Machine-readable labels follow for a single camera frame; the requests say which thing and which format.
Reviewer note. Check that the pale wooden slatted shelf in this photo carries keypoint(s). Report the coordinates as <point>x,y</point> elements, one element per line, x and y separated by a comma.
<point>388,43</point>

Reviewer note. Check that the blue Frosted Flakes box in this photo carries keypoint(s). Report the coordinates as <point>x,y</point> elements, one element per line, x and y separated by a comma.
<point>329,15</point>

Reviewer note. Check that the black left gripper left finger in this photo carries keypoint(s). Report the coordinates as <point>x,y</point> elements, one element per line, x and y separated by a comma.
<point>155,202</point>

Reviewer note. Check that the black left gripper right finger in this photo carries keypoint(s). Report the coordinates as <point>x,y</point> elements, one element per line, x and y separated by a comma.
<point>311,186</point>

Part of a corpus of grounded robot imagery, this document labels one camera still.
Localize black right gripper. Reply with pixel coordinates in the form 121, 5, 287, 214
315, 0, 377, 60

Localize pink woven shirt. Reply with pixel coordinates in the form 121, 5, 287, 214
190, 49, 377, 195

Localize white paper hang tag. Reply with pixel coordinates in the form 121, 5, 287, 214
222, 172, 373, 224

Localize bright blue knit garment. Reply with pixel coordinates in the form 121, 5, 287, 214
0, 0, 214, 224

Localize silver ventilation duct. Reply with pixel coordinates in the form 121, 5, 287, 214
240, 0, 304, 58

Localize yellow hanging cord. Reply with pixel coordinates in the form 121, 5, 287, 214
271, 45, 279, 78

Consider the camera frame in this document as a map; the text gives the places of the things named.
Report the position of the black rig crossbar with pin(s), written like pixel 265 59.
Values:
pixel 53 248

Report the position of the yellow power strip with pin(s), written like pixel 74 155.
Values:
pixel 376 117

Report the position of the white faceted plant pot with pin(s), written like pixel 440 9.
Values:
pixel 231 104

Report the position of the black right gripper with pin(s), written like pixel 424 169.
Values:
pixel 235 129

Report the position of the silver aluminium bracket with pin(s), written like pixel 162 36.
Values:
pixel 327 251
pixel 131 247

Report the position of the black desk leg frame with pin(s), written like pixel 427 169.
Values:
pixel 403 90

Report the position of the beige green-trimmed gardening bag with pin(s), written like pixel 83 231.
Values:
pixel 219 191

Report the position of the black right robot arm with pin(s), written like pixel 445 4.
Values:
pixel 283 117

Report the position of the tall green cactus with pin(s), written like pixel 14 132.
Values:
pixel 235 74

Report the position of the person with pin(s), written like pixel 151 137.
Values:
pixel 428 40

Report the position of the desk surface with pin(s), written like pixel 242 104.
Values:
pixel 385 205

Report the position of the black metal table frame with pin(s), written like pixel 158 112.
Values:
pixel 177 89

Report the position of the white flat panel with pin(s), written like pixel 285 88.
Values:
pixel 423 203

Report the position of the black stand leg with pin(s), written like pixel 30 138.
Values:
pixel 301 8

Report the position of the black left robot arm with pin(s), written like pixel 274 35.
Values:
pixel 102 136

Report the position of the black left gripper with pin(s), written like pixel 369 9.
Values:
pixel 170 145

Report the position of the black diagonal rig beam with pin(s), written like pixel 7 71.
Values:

· · · ·

Exercise prompt: Repeat exactly, and only, the lines from the one containing "Report the position of the tall" through the end of the material.

Response:
Report the position of the tall green cactus with pin(s), written like pixel 14 132.
Values:
pixel 235 74

Report the position of the person with pin(s), written like pixel 151 137.
Values:
pixel 428 40

Report the position of the desk surface with pin(s), written like pixel 242 104.
Values:
pixel 385 205

Report the position of the black metal table frame with pin(s), written like pixel 158 112.
Values:
pixel 177 89

Report the position of the white flat panel with pin(s), written like pixel 285 88.
Values:
pixel 423 203

Report the position of the black stand leg with pin(s), written like pixel 30 138.
Values:
pixel 301 8

Report the position of the black left robot arm with pin(s), written like pixel 274 35.
Values:
pixel 102 136

Report the position of the black left gripper with pin(s), written like pixel 369 9.
Values:
pixel 170 145

Report the position of the black diagonal rig beam with pin(s), written like pixel 7 71.
Values:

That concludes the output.